(DATA BELOW)

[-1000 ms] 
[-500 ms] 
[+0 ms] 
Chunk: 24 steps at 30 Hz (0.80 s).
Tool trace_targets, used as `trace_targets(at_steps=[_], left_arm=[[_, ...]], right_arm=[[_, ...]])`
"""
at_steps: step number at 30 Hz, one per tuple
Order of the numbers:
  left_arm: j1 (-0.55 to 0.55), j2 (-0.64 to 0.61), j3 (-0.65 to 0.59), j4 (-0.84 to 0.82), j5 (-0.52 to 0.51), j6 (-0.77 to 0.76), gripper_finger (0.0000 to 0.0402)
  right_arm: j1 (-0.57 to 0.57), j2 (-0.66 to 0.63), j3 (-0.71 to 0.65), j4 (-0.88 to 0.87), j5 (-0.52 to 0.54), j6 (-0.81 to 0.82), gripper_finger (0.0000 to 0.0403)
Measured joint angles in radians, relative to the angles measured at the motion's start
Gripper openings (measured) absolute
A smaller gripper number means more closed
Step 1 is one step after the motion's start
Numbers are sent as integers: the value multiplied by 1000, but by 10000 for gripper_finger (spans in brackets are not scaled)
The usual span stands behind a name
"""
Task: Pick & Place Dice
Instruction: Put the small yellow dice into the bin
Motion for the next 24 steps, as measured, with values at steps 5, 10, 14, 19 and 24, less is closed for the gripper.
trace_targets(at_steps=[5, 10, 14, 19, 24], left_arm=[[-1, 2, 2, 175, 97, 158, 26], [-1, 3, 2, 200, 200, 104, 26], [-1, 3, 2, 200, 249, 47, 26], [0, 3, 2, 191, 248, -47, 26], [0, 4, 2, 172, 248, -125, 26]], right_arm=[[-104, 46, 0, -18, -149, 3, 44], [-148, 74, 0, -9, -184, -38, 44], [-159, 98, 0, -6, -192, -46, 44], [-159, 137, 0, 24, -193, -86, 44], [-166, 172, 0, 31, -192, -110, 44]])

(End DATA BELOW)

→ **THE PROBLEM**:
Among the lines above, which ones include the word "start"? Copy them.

→ **SOLUTION BELOW**:
Measured joint angles in radians, relative to the angles measured at the motion's start
Step 1 is one step after the motion's start

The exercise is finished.